The product is not a generic distributed KV database, a full NAS replacement, or a raw S3 mount. It owns filesystem metadata semantics and delegates byte durability to local or S3-compatible object storage.

Product Boundary

text
NoKV
  owns:
    namespace truth
    inode/dentry metadata
    metadata command atomicity
    body descriptors
    checkpoint/artifact publish points
    watch/snapshot/cache invalidation metadata

  delegates:
    file body durability
    object replication
    object lifecycle storage

This keeps the system focused. Object stores already provide elastic byte storage.
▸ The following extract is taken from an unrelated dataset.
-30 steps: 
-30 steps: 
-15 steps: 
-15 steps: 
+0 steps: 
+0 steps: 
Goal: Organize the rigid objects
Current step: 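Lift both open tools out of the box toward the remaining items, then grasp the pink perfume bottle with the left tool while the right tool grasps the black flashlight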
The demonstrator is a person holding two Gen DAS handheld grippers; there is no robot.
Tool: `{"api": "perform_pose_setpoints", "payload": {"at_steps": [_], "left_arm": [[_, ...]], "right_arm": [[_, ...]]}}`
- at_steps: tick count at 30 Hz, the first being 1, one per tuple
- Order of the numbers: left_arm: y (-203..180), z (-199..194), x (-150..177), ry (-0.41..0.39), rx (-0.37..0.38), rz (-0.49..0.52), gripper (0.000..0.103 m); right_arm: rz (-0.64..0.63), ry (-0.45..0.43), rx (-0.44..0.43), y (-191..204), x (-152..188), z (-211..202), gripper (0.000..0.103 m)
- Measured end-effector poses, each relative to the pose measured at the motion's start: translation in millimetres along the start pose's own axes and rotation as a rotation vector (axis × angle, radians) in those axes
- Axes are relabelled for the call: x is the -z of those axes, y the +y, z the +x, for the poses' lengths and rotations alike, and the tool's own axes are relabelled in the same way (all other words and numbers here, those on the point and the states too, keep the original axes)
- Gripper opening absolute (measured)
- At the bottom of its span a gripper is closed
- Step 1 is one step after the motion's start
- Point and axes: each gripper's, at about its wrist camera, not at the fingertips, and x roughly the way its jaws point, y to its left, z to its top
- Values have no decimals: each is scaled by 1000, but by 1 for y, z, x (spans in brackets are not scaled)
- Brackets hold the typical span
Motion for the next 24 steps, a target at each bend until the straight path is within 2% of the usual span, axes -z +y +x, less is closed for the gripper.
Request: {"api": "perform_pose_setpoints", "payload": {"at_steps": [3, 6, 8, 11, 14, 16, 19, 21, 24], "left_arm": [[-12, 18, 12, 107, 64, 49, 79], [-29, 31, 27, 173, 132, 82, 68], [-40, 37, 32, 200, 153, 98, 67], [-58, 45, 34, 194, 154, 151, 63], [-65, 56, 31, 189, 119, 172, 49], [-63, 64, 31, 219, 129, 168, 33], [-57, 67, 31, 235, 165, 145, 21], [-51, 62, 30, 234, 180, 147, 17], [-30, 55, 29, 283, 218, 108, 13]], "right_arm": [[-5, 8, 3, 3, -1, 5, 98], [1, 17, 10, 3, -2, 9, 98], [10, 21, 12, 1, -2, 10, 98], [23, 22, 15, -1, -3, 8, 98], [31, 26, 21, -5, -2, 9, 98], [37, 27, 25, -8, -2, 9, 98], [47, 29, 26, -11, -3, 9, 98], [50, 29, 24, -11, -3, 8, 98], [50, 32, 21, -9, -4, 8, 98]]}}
NoKV adds the metadata layer that object stores do not provide: fast directory state, atomic path publication, typed workspace events, and mountable namespace views.

HOLT Role

Holt is the metadata storage engine. It is not the whole metadata service.

text
NoKV metad
  inode/dentry semantics
  MetadataCommand validation
  watch/snapshot/GC policy
  publish and remove semantics
  service and client APIs

Holt
  local ordered metadata engine
  ART prefix/range lookup
  atomic batch
  WAL/checkpoint/recovery

This separation matters because the filesystem semantics must remain above the storage engine. The nokvfs-meta crate may bind those semantics to Holt. The types, object, client, and FUSE crates must not leak Holt internals.

Reference Shape

NoKV borrows the proven split used by object-backed filesystems: metadata is separate from bytes, and clients can access the namespace through FUSE or a native SDK.

text
AI training / agent process
  -> FUSE, Rust SDK, or Python/fsspec
  -> NoKV metadata service
  -> Holt metadata engine
  -> S3-compatible object store

FUSE is the compatibility path. Native clients are the performance path for data loaders, checkpoint writers, Ray jobs, and agent runtimes that can call a library directly.

Target Architecture

The first implementation is a single-node metad server backed by Holt. The distributed target is metadata-shard replication with Holt as each shard's local state machine.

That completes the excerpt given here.